Babu1 z Najandżor byli kiedyś sławnymi obywatelami2 ziemskimi. Byli znani ze swej książęcej rozrzutności. Odrywali szorstki kant od swego muślinu3 z Dakki4, ponieważ im drapał skórę. Mogli wydać tysiące rupii5 na wesele kotki. Opowiadają o nich, że przy jakiejś nadzwyczajnej uroczystości jeden z nich kazał zapalić niezliczoną ilość lamp, aby zamienić noc w dzień, a naśladując promienie słońca, kazał spuszczać z góry srebrne nici. Było to w czasach przed wielkim potopem. A potem przyszedł potop. Linia spadkobierców w rodzie staromodnych babu z książęcymi nawyczkami nie mogła być długa. Jak w lampie, w której płonie zbyt wiele knotów, tak i tu: oliwa w krótkim czasie wypaliła się i światło zgasło.
Sąsiad nasz, Kailas babu, był ostatnim potomkiem tej wygasłej świetności. Zanim zdążył dorosnąć, rodzina jego już doszła prawie do najniższego swego upadku. Kiedy jego ojciec umarł, rozwinęła jeszcze raz całą swą olśniewającą wspaniałość podczas pogrzebu, po czym ogłosiła bankructwo. Majątek sprzedano, aby spłacić długi. Pozostały szczupły zapas gotówki stanowczo nie wystarczał na podtrzymywanie dawnych świetnych tradycji rodzinnych.
Kailas babu opuścił Najandżor i przeniósł się do Kalkuty. Syn jego nie bawił długo na tym padole zamierzchłej świetności. Umarł, osierociwszy jedyną córkę.

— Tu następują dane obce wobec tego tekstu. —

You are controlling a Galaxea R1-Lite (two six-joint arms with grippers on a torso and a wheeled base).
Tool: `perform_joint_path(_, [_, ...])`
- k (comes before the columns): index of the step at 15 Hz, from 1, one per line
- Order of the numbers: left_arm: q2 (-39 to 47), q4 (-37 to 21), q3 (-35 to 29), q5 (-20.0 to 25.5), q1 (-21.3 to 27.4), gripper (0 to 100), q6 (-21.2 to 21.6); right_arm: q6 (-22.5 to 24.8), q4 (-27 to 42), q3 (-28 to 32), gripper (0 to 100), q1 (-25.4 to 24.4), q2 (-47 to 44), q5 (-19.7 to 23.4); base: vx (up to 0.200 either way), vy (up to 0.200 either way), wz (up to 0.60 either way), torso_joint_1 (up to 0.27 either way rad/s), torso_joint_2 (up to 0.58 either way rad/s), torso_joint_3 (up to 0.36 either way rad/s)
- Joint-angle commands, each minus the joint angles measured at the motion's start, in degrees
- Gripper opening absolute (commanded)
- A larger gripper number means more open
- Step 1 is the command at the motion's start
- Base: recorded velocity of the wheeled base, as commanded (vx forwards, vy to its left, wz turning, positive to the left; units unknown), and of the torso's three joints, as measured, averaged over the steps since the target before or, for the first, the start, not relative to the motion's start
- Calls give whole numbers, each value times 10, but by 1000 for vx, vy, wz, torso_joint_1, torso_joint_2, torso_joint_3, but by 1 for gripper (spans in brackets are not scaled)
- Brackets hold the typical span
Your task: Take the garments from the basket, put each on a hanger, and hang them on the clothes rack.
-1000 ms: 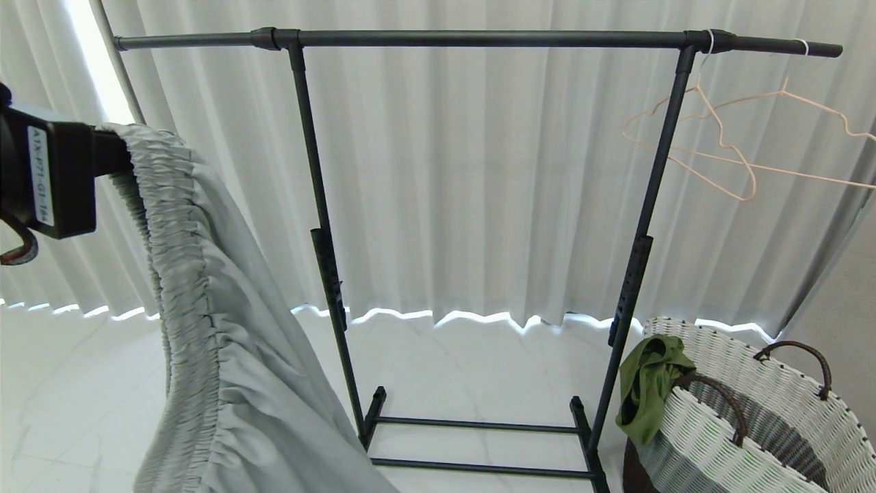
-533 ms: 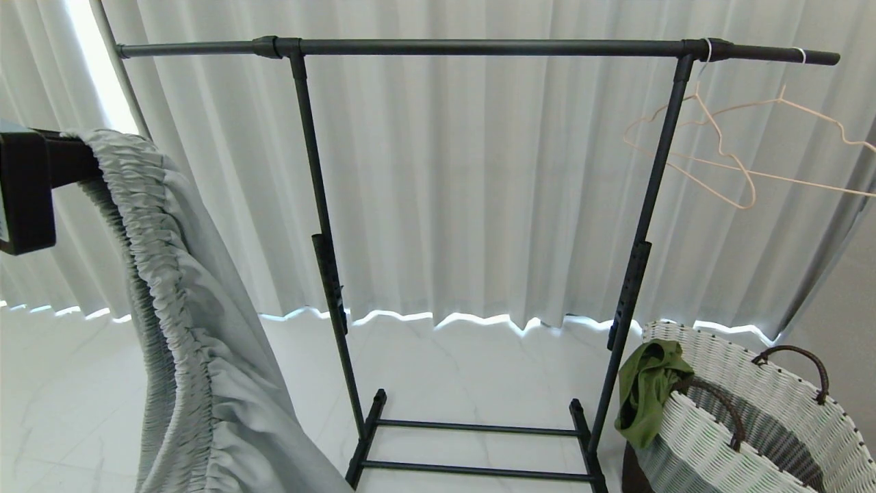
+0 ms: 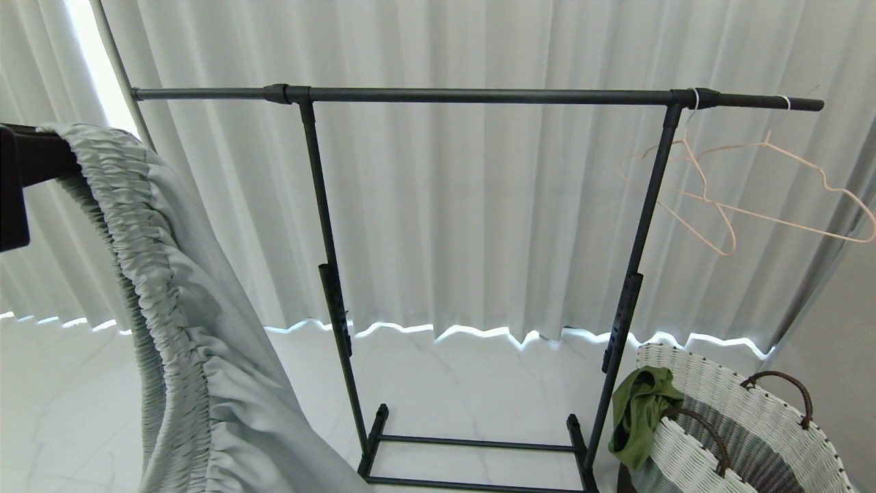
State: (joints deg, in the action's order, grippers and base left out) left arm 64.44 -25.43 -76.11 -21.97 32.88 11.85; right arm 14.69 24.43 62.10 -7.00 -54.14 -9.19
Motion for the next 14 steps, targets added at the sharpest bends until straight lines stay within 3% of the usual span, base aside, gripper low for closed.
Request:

W Kalkucie jesteśmy sąsiadami Kailasa babu. Szczególnym zbiegiem okoliczności rodzina nasza jest zupełnym przeciwieństwem jego rodziny. Ojciec mój zdobył majątek własną pracą i zawsze się chlubił, że nigdy nie wydał ani grosza więcej, niż było trzeba. Odzieżą jego była odzież robotnika i takie same były ręce. Nie kusiło go bynajmniej zyskać sobie za pomocą rozrzutnego przepychu tytułu „babu”, a ja, jego jedyny syn, jestem mu za to wdzięczny. Dał mi możliwie jak najlepsze wychowanie i wykształcenie, tak że mogłem sam utorować sobie drogę w świecie. Nie wstydzę się też zupełnie faktu, że wybiłem się własnymi siłami. Szeleszczące banknoty w mej kasie są mi milsze od długiego rodowodu w pustej szkatule.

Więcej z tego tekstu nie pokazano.